● **Problem**:
Output all of the entries exactly as they are given.

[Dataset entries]
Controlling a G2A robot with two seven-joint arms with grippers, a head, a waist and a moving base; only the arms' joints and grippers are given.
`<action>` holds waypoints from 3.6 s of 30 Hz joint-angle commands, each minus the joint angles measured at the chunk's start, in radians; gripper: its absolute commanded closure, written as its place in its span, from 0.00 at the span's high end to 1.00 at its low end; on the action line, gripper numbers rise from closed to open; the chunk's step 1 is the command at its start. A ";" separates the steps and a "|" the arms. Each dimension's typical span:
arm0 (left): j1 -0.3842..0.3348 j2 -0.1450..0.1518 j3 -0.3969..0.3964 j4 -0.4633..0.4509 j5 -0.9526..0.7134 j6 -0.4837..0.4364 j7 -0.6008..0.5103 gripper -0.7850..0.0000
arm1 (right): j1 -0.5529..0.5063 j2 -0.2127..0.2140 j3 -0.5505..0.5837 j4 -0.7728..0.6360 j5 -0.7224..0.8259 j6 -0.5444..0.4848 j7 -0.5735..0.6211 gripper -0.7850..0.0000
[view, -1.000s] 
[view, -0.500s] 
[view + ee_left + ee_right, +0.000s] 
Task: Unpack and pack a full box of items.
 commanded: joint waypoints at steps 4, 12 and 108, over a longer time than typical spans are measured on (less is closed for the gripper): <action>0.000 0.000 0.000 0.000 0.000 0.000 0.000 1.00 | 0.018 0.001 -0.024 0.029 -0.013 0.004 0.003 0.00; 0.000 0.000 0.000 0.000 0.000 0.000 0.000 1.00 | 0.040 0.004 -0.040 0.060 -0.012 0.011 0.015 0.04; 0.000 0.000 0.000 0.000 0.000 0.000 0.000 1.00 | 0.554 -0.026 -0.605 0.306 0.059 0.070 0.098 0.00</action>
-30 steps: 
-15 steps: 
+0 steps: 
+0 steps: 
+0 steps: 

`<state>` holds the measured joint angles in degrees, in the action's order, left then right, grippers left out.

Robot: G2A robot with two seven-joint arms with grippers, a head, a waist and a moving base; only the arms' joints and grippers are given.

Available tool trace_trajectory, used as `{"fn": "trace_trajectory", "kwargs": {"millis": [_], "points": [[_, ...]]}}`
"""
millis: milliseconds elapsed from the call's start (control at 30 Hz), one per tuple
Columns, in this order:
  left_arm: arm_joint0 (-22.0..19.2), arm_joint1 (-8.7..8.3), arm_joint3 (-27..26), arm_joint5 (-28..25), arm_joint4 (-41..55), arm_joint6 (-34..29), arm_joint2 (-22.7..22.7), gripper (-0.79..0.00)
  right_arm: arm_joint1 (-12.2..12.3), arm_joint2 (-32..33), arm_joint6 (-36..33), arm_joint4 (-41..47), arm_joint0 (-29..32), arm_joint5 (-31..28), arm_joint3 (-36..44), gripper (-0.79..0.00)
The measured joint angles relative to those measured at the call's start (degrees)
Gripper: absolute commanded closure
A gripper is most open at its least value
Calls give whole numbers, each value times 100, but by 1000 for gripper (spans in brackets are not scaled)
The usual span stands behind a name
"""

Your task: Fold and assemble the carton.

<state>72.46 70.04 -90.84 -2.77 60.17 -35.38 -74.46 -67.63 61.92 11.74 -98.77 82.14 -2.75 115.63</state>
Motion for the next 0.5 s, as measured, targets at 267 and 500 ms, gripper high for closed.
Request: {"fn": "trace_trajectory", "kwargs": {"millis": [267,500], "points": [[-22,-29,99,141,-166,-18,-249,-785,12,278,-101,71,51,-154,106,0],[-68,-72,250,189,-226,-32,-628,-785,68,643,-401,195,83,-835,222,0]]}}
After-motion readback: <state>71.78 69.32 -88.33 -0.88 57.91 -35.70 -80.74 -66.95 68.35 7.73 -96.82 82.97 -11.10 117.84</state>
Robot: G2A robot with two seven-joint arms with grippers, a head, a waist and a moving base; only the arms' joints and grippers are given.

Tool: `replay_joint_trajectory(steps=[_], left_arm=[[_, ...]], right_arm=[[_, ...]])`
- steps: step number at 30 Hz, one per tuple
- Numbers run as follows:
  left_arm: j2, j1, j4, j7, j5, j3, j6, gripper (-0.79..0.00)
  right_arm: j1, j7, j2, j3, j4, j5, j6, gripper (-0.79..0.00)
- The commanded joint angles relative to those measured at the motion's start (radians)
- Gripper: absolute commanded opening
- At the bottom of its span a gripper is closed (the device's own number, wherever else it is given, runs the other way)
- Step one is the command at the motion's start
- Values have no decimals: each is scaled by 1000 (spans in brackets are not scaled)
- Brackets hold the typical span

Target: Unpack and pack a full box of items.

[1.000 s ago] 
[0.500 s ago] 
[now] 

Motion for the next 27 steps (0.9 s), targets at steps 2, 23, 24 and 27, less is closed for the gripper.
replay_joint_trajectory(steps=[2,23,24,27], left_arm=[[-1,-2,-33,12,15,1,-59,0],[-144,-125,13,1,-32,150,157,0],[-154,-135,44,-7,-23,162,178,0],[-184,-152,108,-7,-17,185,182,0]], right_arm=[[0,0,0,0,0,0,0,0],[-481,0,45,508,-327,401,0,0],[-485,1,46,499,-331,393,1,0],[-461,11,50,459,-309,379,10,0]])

● **Reply to the task**:
Controlling a G2A robot with two seven-joint arms with grippers, a head, a waist and a moving base; only the arms' joints and grippers are given.
`<action>` holds waypoints from 3.6 s of 30 Hz joint-angle commands, each minus the joint angles measured at the chunk's start, in radians; gripper: its absolute commanded closure, written as its place in its span, from 0.00 at the span's high end to 1.00 at its low end; on the action line, gripper numbers rise from closed to open; the chunk's step 1 is the command at its start. A ";" separates the steps and a "|" the arms. Each dimension's typical span:
arm0 (left): j1 -0.3842..0.3348 j2 -0.1450..0.1518 j3 -0.3969..0.3964 j4 -0.4633..0.4509 j5 -0.9526..0.7134 j6 -0.4837..0.4364 j7 -0.6008..0.5103 gripper -0.7850..0.0000
arm1 (right): j1 -0.5529..0.5063 j2 -0.2127..0.2140 j3 -0.5505..0.5837 j4 -0.7728..0.6360 j5 -0.7224..0.8259 j6 -0.5444..0.4848 j7 -0.5735..0.6211 gripper -0.7850..0.0000
[view, -1.000s] 
[view, -0.500s] 
[view + ee_left + ee_right, +0.000s] 
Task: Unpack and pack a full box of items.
 commanded: joint waypoints at steps 4, 12 and 108, over a longer time than typical spans are measured on (less is closed for the gripper): <action>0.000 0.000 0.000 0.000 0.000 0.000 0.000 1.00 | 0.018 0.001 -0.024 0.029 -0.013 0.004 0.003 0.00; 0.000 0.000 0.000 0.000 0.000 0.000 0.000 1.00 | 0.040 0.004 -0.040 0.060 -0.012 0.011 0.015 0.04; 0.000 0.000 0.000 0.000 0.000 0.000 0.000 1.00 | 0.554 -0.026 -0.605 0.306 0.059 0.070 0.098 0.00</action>
-30 steps: 
-15 steps: 
+0 steps: 
+0 steps: 
+0 steps: 

`<state>` holds the measured joint angles in degrees, in the action's order, left then right, grippers left out.

Robot: G2A robot with two seven-joint arms with grippers, a head, a waist and a moving base; only the arms' joints and grippers are given.

Available tool trace_trajectory, used as `{"fn": "trace_trajectory", "kwargs": {"millis": [_], "points": [[_, ...]]}}`
"""
millis: milliseconds elapsed from the call's start (control at 30 Hz), one per tuple
Columns, in this order:
  left_arm: arm_joint0 (-22.0..19.2), arm_joint1 (-8.7..8.3), arm_joint3 (-27..26), arm_joint5 (-28..25), arm_joint4 (-41..55), arm_joint6 (-34..29), arm_joint2 (-22.7..22.7), gripper (-0.79..0.00)
  right_arm: arm_joint1 (-12.2..12.3), arm_joint2 (-32..33), arm_joint6 (-36..33), arm_joint4 (-41..47), arm_joint0 (-29..32), arm_joint5 (-31..28), arm_joint3 (-36..44), gripper (-0.79..0.00)
The measured joint angles relative to those measured at the call's start (degrees)
Gripper: absolute commanded closure
A gripper is most open at its least value
Calls give whole numbers, each value times 100, but by 1000 for gripper (spans in brackets are not scaled)
The usual span stands behind a name
"""

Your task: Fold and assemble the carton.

<state>72.46 70.04 -90.84 -2.77 60.17 -35.38 -74.46 -67.63 61.92 11.74 -98.77 82.14 -2.75 115.63</state>
Motion for the next 0.5 s, as measured, targets at 267 and 500 ms, gripper high for closed.
Request: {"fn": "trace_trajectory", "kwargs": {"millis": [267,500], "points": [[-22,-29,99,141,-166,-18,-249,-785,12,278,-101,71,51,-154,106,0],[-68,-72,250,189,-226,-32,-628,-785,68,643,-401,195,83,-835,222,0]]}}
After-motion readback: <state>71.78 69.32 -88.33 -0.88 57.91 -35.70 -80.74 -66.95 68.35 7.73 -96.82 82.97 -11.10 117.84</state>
Robot: G2A robot with two seven-joint arms with grippers, a head, a waist and a moving base; only the arms' joints and grippers are given.

Tool: `replay_joint_trajectory(steps=[_], left_arm=[[_, ...]], right_arm=[[_, ...]])`
- steps: step number at 30 Hz, one per tuple
- Numbers run as follows:
  left_arm: j2, j1, j4, j7, j5, j3, j6, gripper (-0.79..0.00)
  right_arm: j1, j7, j2, j3, j4, j5, j6, gripper (-0.79..0.00)
- The commanded joint angles relative to those measured at the motion's start (radians)
- Gripper: absolute commanded opening
- At the bottom of its span a gripper is closed (the device's own number, wherever else it is given, runs the other way)
- Step one is the command at the motion's start
- Values have no decimals: each is scaled by 1000 (spans in brackets are not scaled)
- Brackets hold the typical span

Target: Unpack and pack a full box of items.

[1.000 s ago] 
[0.500 s ago] 
[now] 

Motion for the next 27 steps (0.9 s), targets at steps 2, 23, 24 and 27, less is closed for the gripper.
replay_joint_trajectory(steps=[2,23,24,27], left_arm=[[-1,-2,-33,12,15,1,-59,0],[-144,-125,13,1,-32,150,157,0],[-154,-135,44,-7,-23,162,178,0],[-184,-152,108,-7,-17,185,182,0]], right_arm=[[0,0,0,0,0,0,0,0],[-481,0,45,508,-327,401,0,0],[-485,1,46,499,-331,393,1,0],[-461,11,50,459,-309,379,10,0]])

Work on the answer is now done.